(GOAL OF THE EXERCISE):
An exact reprint of the data below is required, line for line.

(DATA EXTRACT):
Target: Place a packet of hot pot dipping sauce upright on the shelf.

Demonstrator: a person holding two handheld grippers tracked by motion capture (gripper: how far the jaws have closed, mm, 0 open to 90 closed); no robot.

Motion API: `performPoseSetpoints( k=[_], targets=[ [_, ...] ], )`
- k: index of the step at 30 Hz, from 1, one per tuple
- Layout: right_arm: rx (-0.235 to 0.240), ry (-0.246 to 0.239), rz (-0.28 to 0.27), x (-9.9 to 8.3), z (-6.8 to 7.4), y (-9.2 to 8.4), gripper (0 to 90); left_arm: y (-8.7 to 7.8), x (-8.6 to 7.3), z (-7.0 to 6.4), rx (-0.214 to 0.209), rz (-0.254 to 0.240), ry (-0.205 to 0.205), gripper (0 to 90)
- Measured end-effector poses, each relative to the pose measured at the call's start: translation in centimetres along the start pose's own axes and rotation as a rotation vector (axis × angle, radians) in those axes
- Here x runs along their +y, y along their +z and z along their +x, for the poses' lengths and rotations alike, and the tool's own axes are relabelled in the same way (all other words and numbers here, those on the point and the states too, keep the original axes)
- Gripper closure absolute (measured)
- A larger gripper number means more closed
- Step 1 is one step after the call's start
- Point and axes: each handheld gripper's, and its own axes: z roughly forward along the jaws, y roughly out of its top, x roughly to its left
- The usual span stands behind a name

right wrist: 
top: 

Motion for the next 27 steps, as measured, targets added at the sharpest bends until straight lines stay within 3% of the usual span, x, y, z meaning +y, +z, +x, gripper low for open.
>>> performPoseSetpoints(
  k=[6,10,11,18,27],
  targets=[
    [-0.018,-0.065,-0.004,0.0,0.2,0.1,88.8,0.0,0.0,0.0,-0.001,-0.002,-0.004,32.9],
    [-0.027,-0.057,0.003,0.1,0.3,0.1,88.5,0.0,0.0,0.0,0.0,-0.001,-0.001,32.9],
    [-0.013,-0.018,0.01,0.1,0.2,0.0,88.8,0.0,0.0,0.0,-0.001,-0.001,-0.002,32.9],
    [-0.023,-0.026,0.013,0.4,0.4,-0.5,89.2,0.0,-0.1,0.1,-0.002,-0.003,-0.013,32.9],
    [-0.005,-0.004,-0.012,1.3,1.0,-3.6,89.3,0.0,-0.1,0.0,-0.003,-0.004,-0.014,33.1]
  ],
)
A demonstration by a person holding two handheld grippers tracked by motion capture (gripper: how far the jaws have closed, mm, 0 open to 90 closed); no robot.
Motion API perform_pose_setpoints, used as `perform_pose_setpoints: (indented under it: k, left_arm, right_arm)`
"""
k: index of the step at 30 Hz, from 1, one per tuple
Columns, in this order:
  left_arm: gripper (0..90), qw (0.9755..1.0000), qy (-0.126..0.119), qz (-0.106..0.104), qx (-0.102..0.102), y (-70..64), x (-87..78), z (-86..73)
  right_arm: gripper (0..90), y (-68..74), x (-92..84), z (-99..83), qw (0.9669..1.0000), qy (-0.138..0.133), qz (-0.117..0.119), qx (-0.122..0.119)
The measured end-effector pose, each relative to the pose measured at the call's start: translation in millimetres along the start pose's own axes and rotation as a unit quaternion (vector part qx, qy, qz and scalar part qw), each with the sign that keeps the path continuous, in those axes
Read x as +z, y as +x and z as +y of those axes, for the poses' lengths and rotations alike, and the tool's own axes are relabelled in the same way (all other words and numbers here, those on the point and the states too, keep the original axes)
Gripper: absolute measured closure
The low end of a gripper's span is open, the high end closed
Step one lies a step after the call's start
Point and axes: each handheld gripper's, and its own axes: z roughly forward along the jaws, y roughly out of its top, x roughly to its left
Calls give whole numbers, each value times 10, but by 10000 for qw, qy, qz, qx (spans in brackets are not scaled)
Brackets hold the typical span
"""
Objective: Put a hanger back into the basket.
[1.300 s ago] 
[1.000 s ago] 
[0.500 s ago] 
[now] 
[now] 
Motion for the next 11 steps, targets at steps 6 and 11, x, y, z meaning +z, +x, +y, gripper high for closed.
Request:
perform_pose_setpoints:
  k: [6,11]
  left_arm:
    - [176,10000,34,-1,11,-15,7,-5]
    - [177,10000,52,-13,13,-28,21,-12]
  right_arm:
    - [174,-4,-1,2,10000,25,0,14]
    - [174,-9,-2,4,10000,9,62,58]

(RESULT BELOW):
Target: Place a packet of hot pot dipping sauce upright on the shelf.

Demonstrator: a person holding two handheld grippers tracked by motion capture (gripper: how far the jaws have closed, mm, 0 open to 90 closed); no robot.

Motion API: `performPoseSetpoints( k=[_], targets=[ [_, ...] ], )`
- k: index of the step at 30 Hz, from 1, one per tuple
- Layout: right_arm: rx (-0.235 to 0.240), ry (-0.246 to 0.239), rz (-0.28 to 0.27), x (-9.9 to 8.3), z (-6.8 to 7.4), y (-9.2 to 8.4), gripper (0 to 90); left_arm: y (-8.7 to 7.8), x (-8.6 to 7.3), z (-7.0 to 6.4), rx (-0.214 to 0.209), rz (-0.254 to 0.240), ry (-0.205 to 0.205), gripper (0 to 90)
- Measured end-effector poses, each relative to the pose measured at the call's start: translation in centimetres along the start pose's own axes and rotation as a rotation vector (axis × angle, radians) in those axes
- Here x runs along their +y, y along their +z and z along their +x, for the poses' lengths and rotations alike, and the tool's own axes are relabelled in the same way (all other words and numbers here, those on the point and the states too, keep the original axes)
- Gripper closure absolute (measured)
- A larger gripper number means more closed
- Step 1 is one step after the call's start
- Point and axes: each handheld gripper's, and its own axes: z roughly forward along the jaws, y roughly out of its top, x roughly to its left
- The usual span stands behind a name

right wrist: 
top: 

Motion for the next 27 steps, as measured, targets added at the sharpest bends until straight lines stay within 3% of the usual span, x, y, z meaning +y, +z, +x, gripper low for open.
>>> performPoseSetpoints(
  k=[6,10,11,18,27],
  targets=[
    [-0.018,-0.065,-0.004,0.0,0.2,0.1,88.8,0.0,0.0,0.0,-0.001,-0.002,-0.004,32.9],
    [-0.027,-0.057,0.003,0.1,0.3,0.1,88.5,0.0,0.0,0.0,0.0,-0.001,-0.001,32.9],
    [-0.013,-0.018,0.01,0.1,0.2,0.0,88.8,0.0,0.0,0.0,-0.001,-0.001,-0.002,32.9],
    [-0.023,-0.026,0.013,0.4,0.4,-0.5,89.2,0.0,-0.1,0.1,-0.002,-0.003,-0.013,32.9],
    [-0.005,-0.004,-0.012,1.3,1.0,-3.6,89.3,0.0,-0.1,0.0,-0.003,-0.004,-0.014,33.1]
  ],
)
A demonstration by a person holding two handheld grippers tracked by motion capture (gripper: how far the jaws have closed, mm, 0 open to 90 closed); no robot.
Motion API perform_pose_setpoints, used as `perform_pose_setpoints: (indented under it: k, left_arm, right_arm)`
"""
k: index of the step at 30 Hz, from 1, one per tuple
Columns, in this order:
  left_arm: gripper (0..90), qw (0.9755..1.0000), qy (-0.126..0.119), qz (-0.106..0.104), qx (-0.102..0.102), y (-70..64), x (-87..78), z (-86..73)
  right_arm: gripper (0..90), y (-68..74), x (-92..84), z (-99..83), qw (0.9669..1.0000), qy (-0.138..0.133), qz (-0.117..0.119), qx (-0.122..0.119)
The measured end-effector pose, each relative to the pose measured at the call's start: translation in millimetres along the start pose's own axes and rotation as a unit quaternion (vector part qx, qy, qz and scalar part qw), each with the sign that keeps the path continuous, in those axes
Read x as +z, y as +x and z as +y of those axes, for the poses' lengths and rotations alike, and the tool's own axes are relabelled in the same way (all other words and numbers here, those on the point and the states too, keep the original axes)
Gripper: absolute measured closure
The low end of a gripper's span is open, the high end closed
Step one lies a step after the call's start
Point and axes: each handheld gripper's, and its own axes: z roughly forward along the jaws, y roughly out of its top, x roughly to its left
Calls give whole numbers, each value times 10, but by 10000 for qw, qy, qz, qx (spans in brackets are not scaled)
Brackets hold the typical span
"""
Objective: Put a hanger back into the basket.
[1.300 s ago] 
[1.000 s ago] 
[0.500 s ago] 
[now] 
[now] 
Motion for the next 11 steps, targets at steps 6 and 11, x, y, z meaning +z, +x, +y, gripper high for closed.
Request:
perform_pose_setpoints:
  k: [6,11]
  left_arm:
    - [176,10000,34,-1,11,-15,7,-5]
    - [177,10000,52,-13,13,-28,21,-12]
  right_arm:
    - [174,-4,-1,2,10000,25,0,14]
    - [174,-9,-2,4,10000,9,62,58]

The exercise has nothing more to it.